During Hepatocarcinogenesis, DNA Methylation Regulates a Set | 92221

Journal of Health and Medical Research


During Hepatocarcinogenesis, DNA Methylation Regulates a Set of Long Non-Coding RNAs that Compromise Hepatic Identity

Derek Jones*

Hepatocarcinogenesis is a long-term process that results in hepatic function decline. Our goal is to learn more about the processes involved in this disease process so that we may help create novel diagnostic markers and treatment targets. We discovered a group of Long non-coding RNAs (lncRNAs) that are highly downregulated in Hepatocellular Carcinoma (HCC) and are associated with the grade of tumour dedifferentiation and patients' poor prognosis in this study. Our findings suggest that they are linked to hepatic differentiation, and that at least a subset of those lncRNAs is necessary for the expression of other hepato-specific genes required for liver function. Furthermore, we show that DNA methylation silences the expression of these lncRNAs in HCC. Overall, we discover linked epigenetic changes that are implicated in the progression of liver cancer and identify potential new biomarkers.

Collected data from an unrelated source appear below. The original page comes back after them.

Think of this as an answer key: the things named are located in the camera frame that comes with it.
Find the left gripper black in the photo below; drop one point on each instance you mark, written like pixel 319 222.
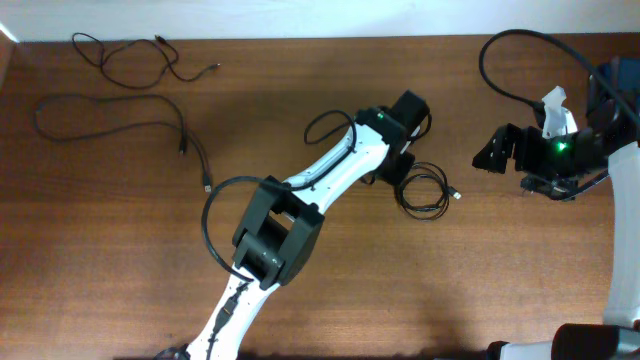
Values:
pixel 396 170

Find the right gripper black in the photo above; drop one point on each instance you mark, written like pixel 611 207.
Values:
pixel 520 148

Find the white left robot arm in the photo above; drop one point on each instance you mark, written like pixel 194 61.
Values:
pixel 280 226

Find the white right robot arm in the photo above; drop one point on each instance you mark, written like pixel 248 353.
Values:
pixel 612 105

Long noncoding RNAs (lncRNAs) are becoming more prominent in cancers, such as Hepatocellular Carcinoma (HCC). The mechanism implicated in the HCC inhibition of a group of lncRNAs, as well as their contribution to the hepatocarcinogenesis process, are described here. Several human HCC cohorts were used to validate the top 35 lncRNAs downregulated in HCC (Top35 LNDH). We show that their inhibition is linked to promoter hypermethylation in HCC human cell lines compared to primary hepatocytes and in HCC human cell lines compared to control tissue. Demethylating HCC human cell lines also resulted in the expression of these lncRNAs. The Top35 LNDH were generated in well-differentiated HepaRG cells and were preferentially expressed in the adult healthy liver compared to other tissues including foetal liver. Surprisingly, knocking down these genes interfered with the production of other hepato-specific genes. Finally, Top35 LNDH expression is associated with a higher grade of tumour differentiation and, more crucially, a better patient prognosis. Conclusions: Our findings show that the Top35 LNDH are not only part of the genes that make up the hepatic differentiated signature, but also play a role in its formation. Furthermore, their downregulation by DNA methylation happens during the hepatocarcinogenesis process, jeopardising hepatocellular differentiation and the prognosis of HCC patients.